§ **WHAT THIS TASK INVOLVES**: From the records below, please repeat exactly the line that has "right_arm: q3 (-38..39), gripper", the line that has "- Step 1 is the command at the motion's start", and every line between them, and nothing else.
====== RECORDS PROVIDED ======
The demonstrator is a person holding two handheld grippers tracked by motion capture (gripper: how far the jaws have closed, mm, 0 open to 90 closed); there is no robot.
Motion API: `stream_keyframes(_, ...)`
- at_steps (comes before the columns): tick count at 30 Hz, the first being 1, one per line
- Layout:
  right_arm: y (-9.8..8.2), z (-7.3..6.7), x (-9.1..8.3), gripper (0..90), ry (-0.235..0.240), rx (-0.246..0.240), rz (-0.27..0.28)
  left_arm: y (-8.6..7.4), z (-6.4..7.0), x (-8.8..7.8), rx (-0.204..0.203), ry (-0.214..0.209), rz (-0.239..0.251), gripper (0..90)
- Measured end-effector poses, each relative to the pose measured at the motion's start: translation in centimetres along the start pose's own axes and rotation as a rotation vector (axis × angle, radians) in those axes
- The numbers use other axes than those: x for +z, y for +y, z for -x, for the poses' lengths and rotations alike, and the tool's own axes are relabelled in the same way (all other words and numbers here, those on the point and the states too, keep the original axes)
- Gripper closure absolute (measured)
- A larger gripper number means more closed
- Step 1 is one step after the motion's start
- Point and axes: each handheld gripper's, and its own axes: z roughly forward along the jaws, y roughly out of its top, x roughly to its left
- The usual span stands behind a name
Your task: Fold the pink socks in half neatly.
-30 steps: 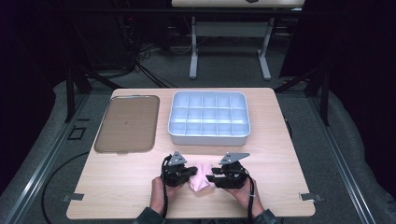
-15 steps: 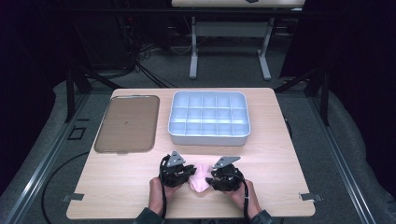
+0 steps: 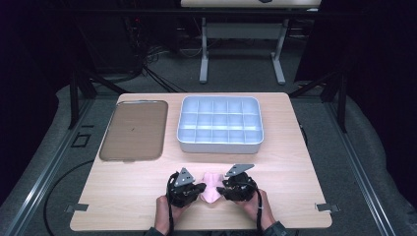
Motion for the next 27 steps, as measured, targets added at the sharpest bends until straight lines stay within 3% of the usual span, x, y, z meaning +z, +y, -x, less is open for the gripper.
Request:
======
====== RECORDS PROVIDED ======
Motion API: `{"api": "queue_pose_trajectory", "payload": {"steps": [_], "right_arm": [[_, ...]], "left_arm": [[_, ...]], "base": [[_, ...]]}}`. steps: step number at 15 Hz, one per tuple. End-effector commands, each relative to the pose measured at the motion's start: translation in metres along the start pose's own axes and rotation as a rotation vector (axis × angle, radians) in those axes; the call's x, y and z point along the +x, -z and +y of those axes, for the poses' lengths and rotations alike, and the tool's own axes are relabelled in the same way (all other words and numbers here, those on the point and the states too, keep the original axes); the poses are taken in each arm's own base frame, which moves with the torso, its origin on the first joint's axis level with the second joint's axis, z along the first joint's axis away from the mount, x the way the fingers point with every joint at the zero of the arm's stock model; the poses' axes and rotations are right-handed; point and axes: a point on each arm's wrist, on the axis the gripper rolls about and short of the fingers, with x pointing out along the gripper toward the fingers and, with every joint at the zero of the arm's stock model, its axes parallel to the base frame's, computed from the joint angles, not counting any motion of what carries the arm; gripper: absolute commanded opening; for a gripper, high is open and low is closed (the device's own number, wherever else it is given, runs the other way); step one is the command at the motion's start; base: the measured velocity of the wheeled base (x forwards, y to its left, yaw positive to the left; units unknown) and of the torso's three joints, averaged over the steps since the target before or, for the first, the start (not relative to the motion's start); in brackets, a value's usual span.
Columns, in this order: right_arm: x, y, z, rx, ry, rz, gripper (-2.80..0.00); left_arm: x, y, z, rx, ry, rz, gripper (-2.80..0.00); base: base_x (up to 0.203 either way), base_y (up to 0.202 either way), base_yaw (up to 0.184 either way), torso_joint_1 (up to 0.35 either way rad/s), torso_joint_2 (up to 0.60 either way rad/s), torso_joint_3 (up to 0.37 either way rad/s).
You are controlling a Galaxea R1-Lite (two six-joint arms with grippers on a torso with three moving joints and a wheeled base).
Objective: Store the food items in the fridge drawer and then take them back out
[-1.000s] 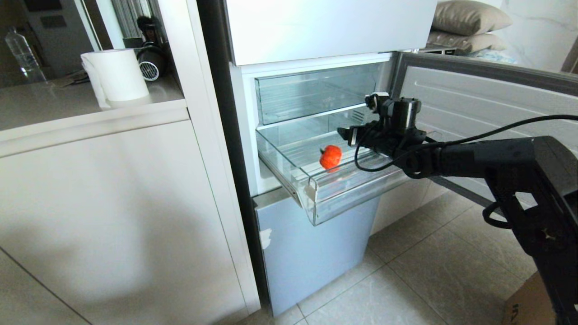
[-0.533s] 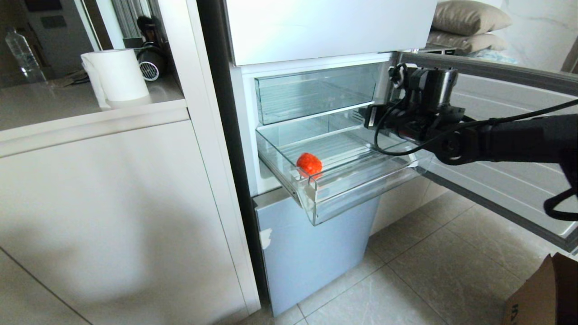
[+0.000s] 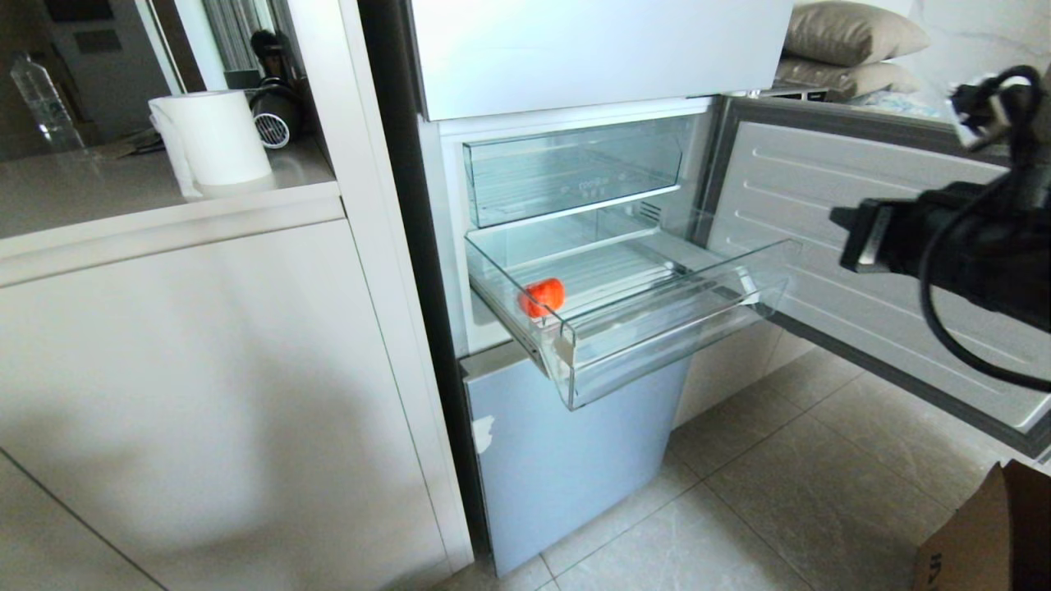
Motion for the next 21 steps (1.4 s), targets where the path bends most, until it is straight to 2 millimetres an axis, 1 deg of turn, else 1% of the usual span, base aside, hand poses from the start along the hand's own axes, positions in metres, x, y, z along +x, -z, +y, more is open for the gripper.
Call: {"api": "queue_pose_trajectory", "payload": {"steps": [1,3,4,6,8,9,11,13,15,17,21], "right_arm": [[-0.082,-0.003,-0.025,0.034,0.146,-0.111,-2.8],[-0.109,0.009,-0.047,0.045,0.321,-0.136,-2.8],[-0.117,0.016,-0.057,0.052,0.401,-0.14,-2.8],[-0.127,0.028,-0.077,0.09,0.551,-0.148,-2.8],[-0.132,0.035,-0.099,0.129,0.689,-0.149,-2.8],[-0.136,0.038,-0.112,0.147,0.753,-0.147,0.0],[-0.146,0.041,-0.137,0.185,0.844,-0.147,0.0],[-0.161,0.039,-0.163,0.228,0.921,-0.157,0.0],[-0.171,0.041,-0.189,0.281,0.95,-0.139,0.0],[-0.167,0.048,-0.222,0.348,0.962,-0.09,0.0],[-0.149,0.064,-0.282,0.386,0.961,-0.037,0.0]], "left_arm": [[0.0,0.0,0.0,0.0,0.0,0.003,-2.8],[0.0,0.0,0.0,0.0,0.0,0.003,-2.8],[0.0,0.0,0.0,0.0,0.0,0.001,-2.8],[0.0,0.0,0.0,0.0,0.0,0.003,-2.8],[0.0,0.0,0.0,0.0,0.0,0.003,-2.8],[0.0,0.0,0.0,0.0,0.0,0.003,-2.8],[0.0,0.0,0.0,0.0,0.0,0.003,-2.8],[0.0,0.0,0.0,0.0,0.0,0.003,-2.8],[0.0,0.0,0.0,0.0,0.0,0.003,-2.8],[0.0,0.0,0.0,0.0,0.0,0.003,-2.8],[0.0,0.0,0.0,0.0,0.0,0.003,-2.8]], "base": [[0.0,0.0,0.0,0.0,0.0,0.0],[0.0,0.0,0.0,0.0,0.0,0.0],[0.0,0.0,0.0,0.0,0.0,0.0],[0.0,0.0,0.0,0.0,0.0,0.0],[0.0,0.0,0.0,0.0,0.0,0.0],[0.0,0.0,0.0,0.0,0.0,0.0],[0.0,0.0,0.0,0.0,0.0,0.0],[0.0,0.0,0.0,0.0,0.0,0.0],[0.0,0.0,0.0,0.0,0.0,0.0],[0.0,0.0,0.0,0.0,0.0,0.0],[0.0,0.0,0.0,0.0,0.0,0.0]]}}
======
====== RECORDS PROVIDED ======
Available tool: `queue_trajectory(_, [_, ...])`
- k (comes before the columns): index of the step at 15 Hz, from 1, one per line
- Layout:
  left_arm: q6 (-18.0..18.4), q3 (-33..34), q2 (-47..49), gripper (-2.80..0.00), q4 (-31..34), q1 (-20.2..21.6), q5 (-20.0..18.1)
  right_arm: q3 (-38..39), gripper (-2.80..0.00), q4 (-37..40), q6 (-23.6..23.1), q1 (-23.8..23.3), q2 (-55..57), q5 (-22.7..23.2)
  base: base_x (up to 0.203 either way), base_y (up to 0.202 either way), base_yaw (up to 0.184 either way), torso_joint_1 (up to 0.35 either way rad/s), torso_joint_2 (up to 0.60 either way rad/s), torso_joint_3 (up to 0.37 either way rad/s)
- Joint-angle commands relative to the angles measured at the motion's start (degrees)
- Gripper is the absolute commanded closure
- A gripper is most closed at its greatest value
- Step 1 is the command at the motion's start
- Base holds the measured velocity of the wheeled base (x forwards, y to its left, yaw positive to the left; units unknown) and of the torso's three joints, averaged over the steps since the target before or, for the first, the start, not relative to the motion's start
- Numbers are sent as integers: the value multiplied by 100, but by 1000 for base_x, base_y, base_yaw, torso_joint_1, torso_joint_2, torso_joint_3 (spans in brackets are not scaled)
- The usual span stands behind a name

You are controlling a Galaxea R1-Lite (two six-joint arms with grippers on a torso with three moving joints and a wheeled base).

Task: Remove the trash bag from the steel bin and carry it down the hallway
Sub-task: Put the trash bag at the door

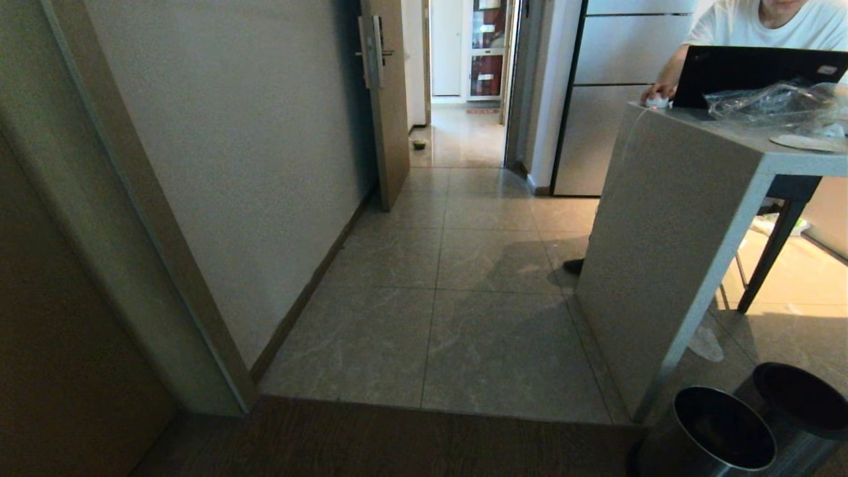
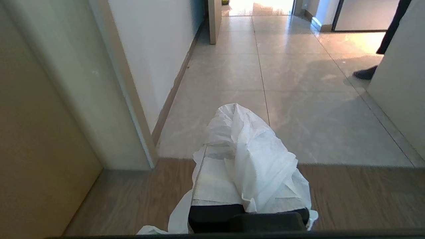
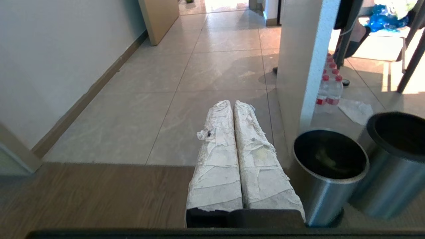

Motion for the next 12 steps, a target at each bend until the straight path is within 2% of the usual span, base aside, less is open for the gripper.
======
§ **WORKED SOLUTION**:
  right_arm: q3 (-38..39), gripper (-2.80..0.00), q4 (-37..40), q6 (-23.6..23.1), q1 (-23.8..23.3), q2 (-55..57), q5 (-22.7..23.2)
  base: base_x (up to 0.203 either way), base_y (up to 0.202 either way), base_yaw (up to 0.184 either way), torso_joint_1 (up to 0.35 either way rad/s), torso_joint_2 (up to 0.60 either way rad/s), torso_joint_3 (up to 0.37 either way rad/s)
- Joint-angle commands relative to the angles measured at the motion's start (degrees)
- Gripper is the absolute commanded closure
- A gripper is most closed at its greatest value
- Step 1 is the command at the motion's start

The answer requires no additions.